INSTRUCTIONS TO FOLLOW: Copy, word for word, the opening line of the data and each line after it until the line that contains "A point and", which is included. Leave the pictures out.

-- RECORDS TO USE follows --

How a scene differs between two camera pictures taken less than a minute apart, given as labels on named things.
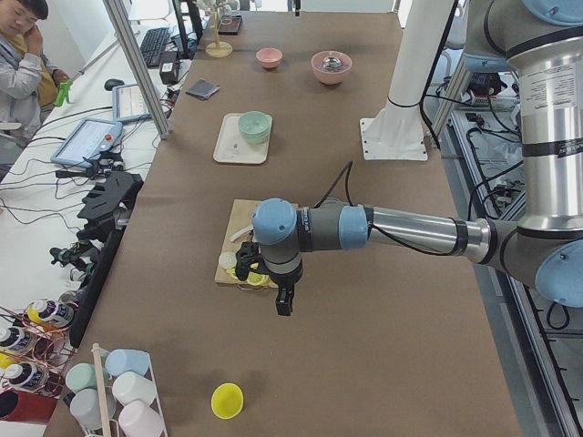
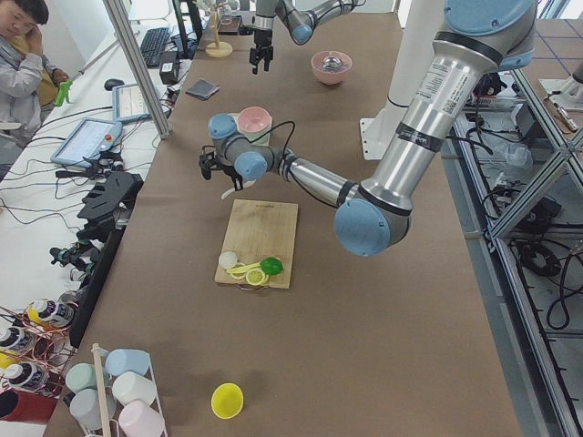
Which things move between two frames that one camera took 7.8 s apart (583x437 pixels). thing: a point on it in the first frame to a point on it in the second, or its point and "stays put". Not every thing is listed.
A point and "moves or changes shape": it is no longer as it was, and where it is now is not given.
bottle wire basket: [35, 345] stays put
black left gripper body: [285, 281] to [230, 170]
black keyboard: [151, 45] stays put
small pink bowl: [269, 57] moves or changes shape
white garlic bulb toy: [228, 260] stays put
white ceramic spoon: [241, 233] to [244, 186]
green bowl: [255, 127] stays put
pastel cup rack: [117, 395] stays put
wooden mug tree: [218, 49] stays put
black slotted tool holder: [109, 205] stays put
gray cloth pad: [203, 89] stays put
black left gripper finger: [283, 302] to [240, 178]

-- RECORDS TO USE concluded --

YOUR RESPONSE:
How a scene differs between two camera pictures taken less than a minute apart, given as labels on named things.
Which things move between two frames that one camera took 7.8 s apart (583x437 pixels). thing: a point on it in the first frame to a point on it in the second, or its point and "stays put". Not every thing is listed.
A point and "moves or changes shape": it is no longer as it was, and where it is now is not given.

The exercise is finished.